The medical device design is controlled by the European Commission (CE) Directives in the European Union. The regulatory framework is categorized into three main Directives of devices. Council Directive 93/42/EEC relates to all medical devices, Council Directive 98/79/EC relates to in-vitro diagnostic devices and Directive 90/385/EEC to active implantable medical devices, respectively. Further amendments and regulations are mandated depending on the medical device’s intended use, operating system and power output.
All the different regulatory bodies mandate that any medical device needs to be classified according to similar categorization. There are three main categories of medical devices, Class I, Class II and Class III. In the EU, class II is further divided into IIa and IIb. Class I devices usually are not in contact with the human. The analysis is done from human substrate in a medical device, with the blood glucose meter as an example of Class I medical devices. Class II devices are in contact with the human and either modify the tissue or its functionality. Class III devices modify the human tissue and can be implanted into humans. The classification further mandates possible specific regulations, such as IEC 60601, namely that all medical devices with electronics need to comply with IEC 60601.
Two main quality management systems (QMS) in controlling and monitoring the medical device design are established for the companies developing them: 21CFR820 by the FDA (FDA 2013a), and ISO 13485 by the EU (ISO 13485). The QMS defines to multiple processes that the manufacturers follow in product development, manufacturing, marketing and after sales. Other important factor in QMS is risk management which is a high priority, it is strictly controlled and properly regulated in the product design. Globally, ISO 14971 is the standard quality system that regulates the risk management process. This standard must be complied to and followed while implementing QMS.
There are three directives initiated by European commission which is based as an innovative approach and designed to protect consumers (in this instance patients) and to allow the free movement of goods. The new Approach Directives are based on the below mentioned principles; essential requirements are limited by harmonization and products which full filling the essential requirements are only placed on the market. These harmonized standards or other specifications always remains voluntary and manufacturers can choose any technical solution and up gradation that provides compliance with the essential requirements. Medical Devices Directive which is considered as core of the legislation is best understood by the system. The quality system is needed and essential for the manufacturer to get CE marking and also for design, marketing, production, release and for individual risk assessment. The supervision, level of control and the content of data to support the product depend on the categorization.

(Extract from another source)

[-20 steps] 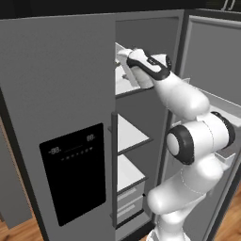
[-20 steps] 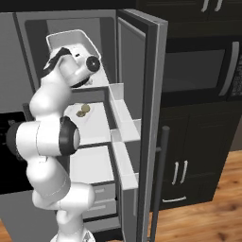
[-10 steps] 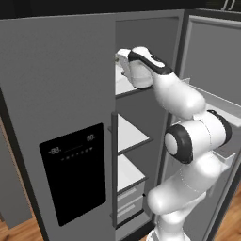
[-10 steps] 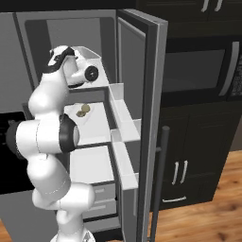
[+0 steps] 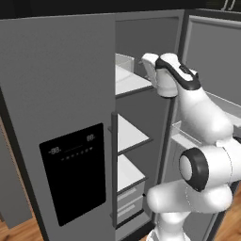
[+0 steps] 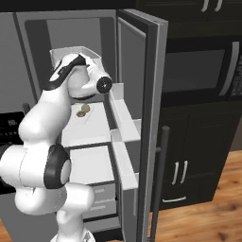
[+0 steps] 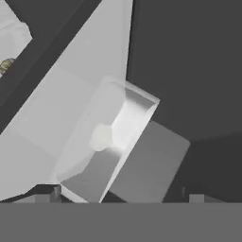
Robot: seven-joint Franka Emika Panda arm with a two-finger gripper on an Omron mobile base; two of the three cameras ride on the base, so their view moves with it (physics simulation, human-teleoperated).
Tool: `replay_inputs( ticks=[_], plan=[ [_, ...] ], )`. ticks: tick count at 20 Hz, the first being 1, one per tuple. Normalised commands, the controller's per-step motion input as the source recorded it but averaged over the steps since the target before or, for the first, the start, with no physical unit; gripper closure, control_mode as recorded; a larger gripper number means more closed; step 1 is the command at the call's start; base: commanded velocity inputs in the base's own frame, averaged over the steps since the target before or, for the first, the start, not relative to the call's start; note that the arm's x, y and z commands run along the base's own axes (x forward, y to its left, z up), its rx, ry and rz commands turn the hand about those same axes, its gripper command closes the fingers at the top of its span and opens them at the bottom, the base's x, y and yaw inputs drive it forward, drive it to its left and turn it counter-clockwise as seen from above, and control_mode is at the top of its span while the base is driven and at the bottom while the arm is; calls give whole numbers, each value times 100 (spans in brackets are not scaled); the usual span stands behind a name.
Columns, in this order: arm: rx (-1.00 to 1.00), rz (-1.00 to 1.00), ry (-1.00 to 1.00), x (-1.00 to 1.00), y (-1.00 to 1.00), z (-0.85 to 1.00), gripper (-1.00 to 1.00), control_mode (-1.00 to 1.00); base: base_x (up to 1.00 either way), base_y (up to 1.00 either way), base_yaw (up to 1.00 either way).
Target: Place two dumplings into each of the tupperware containers and then place the containers in the fridge.
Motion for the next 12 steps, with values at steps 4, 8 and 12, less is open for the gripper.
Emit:
replay_inputs(
  ticks=[4, 8, 12],
  plan=[
    [-28, -34, 13, -100, -19, 2, -100, -100, 0, 0, 0],
    [-42, -18, 18, -100, -2, -11, -100, -100, 0, 0, 0],
    [-56, -12, 35, -100, 0, -38, -100, -100, 0, 0, 0]
  ],
)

The manufacturer is allowed to affix a CE mark for the low risk (category I) devices and combines and registers the product with a national competent authority system which is considered as self-certification. The national agencies (such as MDA) will analyses and understand through their inspection and audit programme that the manufacturer has complied and fulfill with all the requirements. MDA will take appropriate enforcement action if requirements are not met or if product is not certified with CE mark or the industry has not been registered yet.